The official Black Lives Matter website no longer includes language encouraging the “disruption” of the “Western-prescribed nuclear family structure.”

The language had been featured on the site’s “What We Believe” page, in which the group had laid out its support for various extreme policies and ideals that went beyond police reform and brutality. Attempts to access the page now yield a message that reads, “Page Not Found. Sorry, but the page you were trying to view does not exist,” the Washington Examiner first discovered on Monday.

The page had described the group as a “global Black family” that engages “comrades with the intent to learn about and connect with their contexts,” according to an archive.

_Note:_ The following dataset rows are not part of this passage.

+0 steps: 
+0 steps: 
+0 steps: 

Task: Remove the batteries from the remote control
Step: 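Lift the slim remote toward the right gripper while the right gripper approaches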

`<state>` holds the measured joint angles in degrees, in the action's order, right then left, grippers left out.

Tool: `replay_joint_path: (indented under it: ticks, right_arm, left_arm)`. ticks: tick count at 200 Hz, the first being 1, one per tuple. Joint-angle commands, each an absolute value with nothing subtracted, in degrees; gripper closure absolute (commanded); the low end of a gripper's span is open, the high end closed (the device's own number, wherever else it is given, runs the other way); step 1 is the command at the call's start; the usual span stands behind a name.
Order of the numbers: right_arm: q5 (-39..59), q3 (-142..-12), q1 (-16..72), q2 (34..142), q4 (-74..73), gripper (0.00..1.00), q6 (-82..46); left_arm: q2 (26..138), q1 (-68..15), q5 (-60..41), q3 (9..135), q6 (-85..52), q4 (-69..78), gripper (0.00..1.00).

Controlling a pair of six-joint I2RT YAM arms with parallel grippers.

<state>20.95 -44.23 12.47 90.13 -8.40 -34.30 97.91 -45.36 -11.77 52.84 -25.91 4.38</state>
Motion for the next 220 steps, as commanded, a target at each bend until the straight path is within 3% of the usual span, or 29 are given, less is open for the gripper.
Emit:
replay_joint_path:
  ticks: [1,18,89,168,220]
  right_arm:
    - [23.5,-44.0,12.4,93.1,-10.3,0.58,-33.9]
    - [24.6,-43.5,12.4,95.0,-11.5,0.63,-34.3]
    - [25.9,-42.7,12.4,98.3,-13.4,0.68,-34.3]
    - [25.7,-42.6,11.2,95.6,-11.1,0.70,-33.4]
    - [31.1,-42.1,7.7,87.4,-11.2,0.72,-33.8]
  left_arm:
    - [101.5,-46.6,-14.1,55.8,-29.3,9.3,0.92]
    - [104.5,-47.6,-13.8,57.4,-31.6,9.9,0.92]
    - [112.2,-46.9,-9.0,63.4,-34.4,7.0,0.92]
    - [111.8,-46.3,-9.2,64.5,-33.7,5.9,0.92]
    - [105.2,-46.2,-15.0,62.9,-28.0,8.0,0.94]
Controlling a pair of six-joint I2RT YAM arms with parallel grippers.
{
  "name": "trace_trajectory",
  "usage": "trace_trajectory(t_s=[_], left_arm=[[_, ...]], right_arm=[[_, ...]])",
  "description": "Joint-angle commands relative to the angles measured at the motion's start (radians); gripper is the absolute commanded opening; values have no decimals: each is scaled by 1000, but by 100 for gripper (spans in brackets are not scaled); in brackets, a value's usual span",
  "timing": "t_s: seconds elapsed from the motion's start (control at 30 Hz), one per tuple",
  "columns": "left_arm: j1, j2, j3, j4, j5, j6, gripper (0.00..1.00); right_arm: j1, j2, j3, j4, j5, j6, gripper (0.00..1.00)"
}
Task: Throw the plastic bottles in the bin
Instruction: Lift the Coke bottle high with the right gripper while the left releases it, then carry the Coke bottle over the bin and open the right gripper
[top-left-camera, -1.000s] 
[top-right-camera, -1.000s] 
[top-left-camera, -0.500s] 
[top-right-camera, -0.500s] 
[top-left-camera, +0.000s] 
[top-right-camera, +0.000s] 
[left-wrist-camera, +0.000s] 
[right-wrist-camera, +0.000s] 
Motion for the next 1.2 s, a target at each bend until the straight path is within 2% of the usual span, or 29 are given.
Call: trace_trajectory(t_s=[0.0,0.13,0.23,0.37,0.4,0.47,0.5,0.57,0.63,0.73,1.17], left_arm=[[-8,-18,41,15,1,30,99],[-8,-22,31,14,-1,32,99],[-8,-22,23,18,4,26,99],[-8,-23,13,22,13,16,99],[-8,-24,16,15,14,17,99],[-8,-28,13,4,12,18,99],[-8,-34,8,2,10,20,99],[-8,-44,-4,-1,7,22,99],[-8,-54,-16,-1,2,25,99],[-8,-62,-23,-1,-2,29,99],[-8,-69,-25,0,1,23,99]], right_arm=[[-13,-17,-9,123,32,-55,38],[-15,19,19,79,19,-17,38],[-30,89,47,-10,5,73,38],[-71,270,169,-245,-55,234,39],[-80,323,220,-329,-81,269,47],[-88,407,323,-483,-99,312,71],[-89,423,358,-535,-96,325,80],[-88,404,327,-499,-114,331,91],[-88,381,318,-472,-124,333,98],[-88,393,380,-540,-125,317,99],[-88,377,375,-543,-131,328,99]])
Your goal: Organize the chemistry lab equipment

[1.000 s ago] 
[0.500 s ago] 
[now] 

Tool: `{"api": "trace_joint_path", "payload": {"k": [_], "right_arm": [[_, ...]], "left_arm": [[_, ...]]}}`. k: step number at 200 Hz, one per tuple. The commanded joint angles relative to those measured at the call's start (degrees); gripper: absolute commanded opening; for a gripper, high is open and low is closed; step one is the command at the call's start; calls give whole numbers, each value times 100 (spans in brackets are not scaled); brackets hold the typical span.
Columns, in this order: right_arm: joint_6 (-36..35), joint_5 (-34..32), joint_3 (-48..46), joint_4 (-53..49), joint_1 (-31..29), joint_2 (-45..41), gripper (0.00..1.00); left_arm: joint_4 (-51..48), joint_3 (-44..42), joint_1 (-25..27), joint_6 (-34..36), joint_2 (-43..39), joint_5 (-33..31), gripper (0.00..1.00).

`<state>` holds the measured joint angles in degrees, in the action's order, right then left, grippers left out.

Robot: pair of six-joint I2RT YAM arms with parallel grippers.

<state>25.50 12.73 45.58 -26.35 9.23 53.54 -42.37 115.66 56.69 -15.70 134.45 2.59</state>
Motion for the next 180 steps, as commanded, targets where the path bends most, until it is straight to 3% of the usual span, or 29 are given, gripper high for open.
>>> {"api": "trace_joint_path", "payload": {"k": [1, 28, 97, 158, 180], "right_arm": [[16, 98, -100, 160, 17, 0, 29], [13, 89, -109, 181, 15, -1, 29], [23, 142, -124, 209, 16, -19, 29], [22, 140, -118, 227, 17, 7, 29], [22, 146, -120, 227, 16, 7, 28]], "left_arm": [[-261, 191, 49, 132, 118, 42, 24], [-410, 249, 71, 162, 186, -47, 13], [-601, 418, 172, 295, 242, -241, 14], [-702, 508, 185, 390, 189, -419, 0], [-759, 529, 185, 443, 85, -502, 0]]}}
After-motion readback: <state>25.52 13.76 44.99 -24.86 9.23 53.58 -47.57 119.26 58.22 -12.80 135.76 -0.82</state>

“We make our spaces family-friendly and enable parents to fully participate with their children. We dismantle the patriarchal practice that requires mothers to work ‘double shifts’ so that they can mother in private even as they participate in public justice work,” the organization wrote. “We disrupt the Western-prescribed nuclear family structure requirement by supporting each other as extended families and ‘villages’ that collectively care for one another, especially our children, to the degree that mothers, parents, and children are comfortable.”

The website still features an “About” page that explains the origin of the organization — it was founded in 2013 after the death of Trayvon Martin — and features a shorter list of its goals.

The “About” page says the group’s mission “is to eradicate white supremacy and build local power to intervene in violence inflicted on Black communities by the state and vigilantes.”

“We affirm the lives of Black queer and trans folks, disabled folks, undocumented folks, folks with records, women, and all Black lives along the gender spectrum,” the page reads.

“We are working for a world where Black lives are no longer systematically targeted for demise,” it adds.

The organization has received criticism for its extremist views, including co-founder Patrisse Cullors 2015 admission that she and her fellow co-founders are “trained Marxists.”

“I actually do think we have an ideological frame. We are trained Marxists,” Cullors said.